The fact that Orbán’s party, back in 2006, campaigned against Chinese immigration — despite the fact that there are only 10 to 15 thousand Chinese in Hungary, 80% of Hungarians in surveys consistently express their opposition to their presence — does not matter either, since the Chinese government does not care very much about the fate of its private citizens abroad. On the other hand, the choice of Hungary for the first full-scale Chinese investment package in Europe, in addition to Orbán’s politics and Hungary’s dire finances, probably does have to do with the country’s role as the region’s earliest hub of post-1989 entrepreneurial migration. The new contracts will no doubt energise Hungary’s languishing Chinese businesspeople, who will try to get pieces of the pie.
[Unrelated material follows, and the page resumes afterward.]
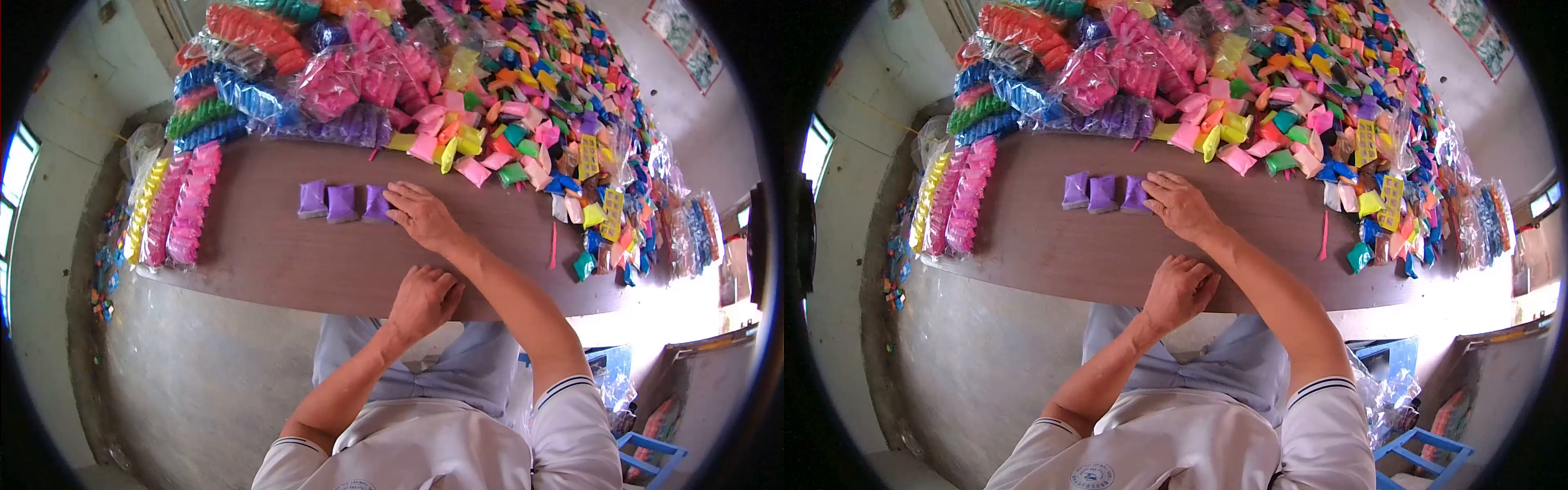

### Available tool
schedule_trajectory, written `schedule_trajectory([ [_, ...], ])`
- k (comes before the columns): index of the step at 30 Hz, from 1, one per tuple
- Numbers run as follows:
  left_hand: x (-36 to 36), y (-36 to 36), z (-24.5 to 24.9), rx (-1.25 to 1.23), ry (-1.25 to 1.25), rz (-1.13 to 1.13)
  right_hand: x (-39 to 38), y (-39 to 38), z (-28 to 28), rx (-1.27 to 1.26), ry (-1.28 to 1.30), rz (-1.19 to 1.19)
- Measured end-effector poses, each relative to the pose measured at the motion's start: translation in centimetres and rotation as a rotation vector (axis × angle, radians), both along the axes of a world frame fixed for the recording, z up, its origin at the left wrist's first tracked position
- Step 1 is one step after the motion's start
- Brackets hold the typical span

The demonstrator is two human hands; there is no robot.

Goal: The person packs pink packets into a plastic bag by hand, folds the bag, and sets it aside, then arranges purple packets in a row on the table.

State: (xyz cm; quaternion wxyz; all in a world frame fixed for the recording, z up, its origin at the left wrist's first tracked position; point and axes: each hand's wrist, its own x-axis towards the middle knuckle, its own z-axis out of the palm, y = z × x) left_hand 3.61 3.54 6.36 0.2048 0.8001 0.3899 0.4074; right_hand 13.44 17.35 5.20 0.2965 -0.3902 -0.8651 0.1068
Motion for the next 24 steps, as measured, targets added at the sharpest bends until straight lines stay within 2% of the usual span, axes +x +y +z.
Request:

To quote again from Szilágyi’s vision of a new European “barracks capitalism,” possibly beginning in Hungary: “Democracy and the rule of law will be “tightened” to the extent to which freedom of expression and assembly (…) labour rights (and) civil society hinders the withdrawal of resources, accompanied with banners bearing national slogans, from social welfare systems,” resulting in a “state that commands both labour and capital, and in which both restriction of consumption and restriction of freedom becomes morally condoned, indeed a new national, nay European, ethic.”


Jonathan Holslag on Chinese investments in Eastern Europe

July 7, 2010

Jonathan Holslag, the Brussels policy analyst who has so far written mostly on Africa, has published an opinion piece in the Financial Times on China’s investments in Eastern Europe (thanks to fellow members of Minjian International for forwarding it), in which he concludes that “if the European Union does not get its house in order, it risks losing political clout on its own doorstep.” He cites the following developments:

This month the Greek government announced a multibillion-dollar investment agreement through which the Chinese will construct new container terminals and airports and participate in shipbuilding. Several Chinese companies have signed up to a special economic zone in Sofia. … The China Development Bank pledged generous support for developing Romania’s wind power. A leading contractor promised to build a new thermoelectric power plant, a project that might cost as much as €1bn (£800m, $1.2bn). Other companies are exploring investment in the country’s agricultural and mining sector.

The special economic zone in Sofia is an interesting development, as — if it materializes — it would be the first instance of exporting China’s “special zone” model beyond Africa (unofficial Chinese-invested “special zones” exist also in Southeast Asia). Chinese companies are already involved in constructing hydropower plants in Albania. Eastern Europe is also interesting because it was the first region to encounter the new Chinese entrepreneurial migration — beginning in the late 1980s — that later spread to Africa, South America and other places. The entrepreneurial model, which was based on identifying an empty niche in low-price consumer goods and setting up networks of “Chinese markets” and “Chinese shops”, was first developed in Eastern Europe and then replicated in other regions.